╭──

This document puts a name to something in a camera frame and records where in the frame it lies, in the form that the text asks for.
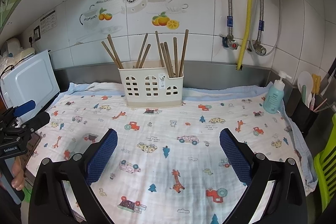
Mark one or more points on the set of wooden chopsticks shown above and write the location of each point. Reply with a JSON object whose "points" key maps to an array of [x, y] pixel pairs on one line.
{"points": [[168, 58]]}

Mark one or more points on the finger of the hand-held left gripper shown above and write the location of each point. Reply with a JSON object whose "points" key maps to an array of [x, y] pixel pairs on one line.
{"points": [[36, 121], [25, 107]]}

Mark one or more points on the light blue towel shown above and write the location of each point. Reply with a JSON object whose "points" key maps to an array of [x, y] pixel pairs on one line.
{"points": [[223, 90]]}

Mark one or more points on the white spatula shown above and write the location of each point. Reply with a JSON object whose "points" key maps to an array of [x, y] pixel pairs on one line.
{"points": [[305, 81]]}

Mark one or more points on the cream plastic utensil holder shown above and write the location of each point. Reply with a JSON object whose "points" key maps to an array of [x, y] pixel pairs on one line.
{"points": [[151, 90]]}

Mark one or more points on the steel angle valve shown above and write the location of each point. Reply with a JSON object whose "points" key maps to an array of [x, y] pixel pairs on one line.
{"points": [[260, 48]]}

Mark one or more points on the yellow utensil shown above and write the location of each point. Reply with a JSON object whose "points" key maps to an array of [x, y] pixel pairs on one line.
{"points": [[316, 83]]}

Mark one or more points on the thin grey tube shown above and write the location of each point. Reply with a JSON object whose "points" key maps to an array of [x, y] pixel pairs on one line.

╰──

- **Work item**: Reproduce the listing from the "Mark one or more points on the white" line onward, verbatim.

- **Response below**:
Mark one or more points on the white spatula shown above and write the location of each point. Reply with a JSON object whose "points" key maps to an array of [x, y] pixel pairs on one line.
{"points": [[305, 81]]}

Mark one or more points on the cream plastic utensil holder shown above and write the location of each point. Reply with a JSON object whose "points" key maps to an array of [x, y] pixel pairs on one line.
{"points": [[151, 90]]}

Mark one or more points on the steel angle valve shown above and write the location of each point. Reply with a JSON object whose "points" key maps to an array of [x, y] pixel pairs on one line.
{"points": [[260, 48]]}

Mark one or more points on the yellow utensil shown above and write the location of each point. Reply with a JSON object whose "points" key maps to an array of [x, y] pixel pairs on one line.
{"points": [[316, 83]]}

Mark one or more points on the thin grey tube shown above and write the location of each point. Reply with a JSON object whose "points" key maps to an array of [x, y] pixel pairs on one line.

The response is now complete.